ACTIVITY — Begin with the first line of the listing and quote every line through the one containing "white tiered display"; give only those lines.

(RECORDS FOR THIS EXERCISE Opens)

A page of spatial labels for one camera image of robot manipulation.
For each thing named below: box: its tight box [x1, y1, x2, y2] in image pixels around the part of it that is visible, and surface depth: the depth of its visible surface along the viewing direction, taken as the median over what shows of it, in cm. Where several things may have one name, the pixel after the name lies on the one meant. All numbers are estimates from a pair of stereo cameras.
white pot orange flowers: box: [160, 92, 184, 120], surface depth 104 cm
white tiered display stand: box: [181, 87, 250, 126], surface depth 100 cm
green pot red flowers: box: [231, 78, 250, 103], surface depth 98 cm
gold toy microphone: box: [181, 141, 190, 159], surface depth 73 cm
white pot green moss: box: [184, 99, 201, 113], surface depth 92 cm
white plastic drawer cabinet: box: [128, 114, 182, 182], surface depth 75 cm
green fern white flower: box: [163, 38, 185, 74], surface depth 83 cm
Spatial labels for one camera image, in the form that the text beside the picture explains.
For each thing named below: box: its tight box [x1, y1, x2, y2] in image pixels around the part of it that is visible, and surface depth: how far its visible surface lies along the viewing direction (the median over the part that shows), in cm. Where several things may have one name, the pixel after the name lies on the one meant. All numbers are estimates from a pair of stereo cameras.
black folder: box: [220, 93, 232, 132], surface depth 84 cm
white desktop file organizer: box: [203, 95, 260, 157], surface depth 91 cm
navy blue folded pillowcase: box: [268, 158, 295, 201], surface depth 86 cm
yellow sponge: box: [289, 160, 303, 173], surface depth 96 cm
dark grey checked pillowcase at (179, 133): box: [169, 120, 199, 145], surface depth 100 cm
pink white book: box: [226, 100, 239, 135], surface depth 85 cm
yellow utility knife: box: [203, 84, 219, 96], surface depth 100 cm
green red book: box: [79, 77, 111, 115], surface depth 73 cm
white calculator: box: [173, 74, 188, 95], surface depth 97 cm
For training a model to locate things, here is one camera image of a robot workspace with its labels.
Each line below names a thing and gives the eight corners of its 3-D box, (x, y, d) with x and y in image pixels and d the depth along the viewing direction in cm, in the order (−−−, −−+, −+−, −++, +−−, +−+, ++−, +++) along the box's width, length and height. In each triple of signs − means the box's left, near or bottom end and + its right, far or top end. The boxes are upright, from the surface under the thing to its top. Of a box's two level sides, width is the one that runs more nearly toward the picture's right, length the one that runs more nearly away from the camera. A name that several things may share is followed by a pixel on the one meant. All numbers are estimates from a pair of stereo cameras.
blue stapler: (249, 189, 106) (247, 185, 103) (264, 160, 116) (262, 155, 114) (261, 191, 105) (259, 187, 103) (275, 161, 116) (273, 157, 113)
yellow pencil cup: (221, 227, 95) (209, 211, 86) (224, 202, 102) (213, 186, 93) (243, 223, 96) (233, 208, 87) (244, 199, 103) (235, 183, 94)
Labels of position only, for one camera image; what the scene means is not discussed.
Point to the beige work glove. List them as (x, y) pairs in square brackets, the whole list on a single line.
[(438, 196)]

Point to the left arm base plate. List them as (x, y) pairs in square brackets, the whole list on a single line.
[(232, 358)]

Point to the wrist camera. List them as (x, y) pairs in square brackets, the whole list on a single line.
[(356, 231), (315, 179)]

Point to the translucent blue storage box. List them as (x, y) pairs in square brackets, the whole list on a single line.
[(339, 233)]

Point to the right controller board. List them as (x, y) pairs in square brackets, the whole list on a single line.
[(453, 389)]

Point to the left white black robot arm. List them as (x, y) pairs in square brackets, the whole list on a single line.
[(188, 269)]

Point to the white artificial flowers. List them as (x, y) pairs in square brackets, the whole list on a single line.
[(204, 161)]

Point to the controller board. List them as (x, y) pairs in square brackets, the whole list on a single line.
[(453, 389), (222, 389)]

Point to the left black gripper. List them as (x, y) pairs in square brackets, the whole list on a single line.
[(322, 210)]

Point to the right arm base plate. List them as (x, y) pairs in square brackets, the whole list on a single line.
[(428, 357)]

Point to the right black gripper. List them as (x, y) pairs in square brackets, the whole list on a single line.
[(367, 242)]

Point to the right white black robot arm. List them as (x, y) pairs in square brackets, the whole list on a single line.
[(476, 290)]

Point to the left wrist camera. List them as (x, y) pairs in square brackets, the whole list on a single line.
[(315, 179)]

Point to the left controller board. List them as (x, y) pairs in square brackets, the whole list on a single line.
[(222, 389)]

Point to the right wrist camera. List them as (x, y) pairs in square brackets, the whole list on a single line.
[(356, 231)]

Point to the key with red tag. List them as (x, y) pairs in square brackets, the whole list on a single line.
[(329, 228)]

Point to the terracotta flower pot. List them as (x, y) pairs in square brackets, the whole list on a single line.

(RECORDS FOR THIS EXERCISE Closes)

SOLUTION FOR THIS TASK —
A page of spatial labels for one camera image of robot manipulation.
For each thing named below: box: its tight box [x1, y1, x2, y2] in image pixels around the part of it that is visible, and surface depth: the depth of its visible surface along the viewing direction, taken as the median over what shows of it, in cm. Where several things may have one name, the pixel after the name lies on the one meant. All numbers are estimates from a pair of stereo cameras.
white pot orange flowers: box: [160, 92, 184, 120], surface depth 104 cm
white tiered display stand: box: [181, 87, 250, 126], surface depth 100 cm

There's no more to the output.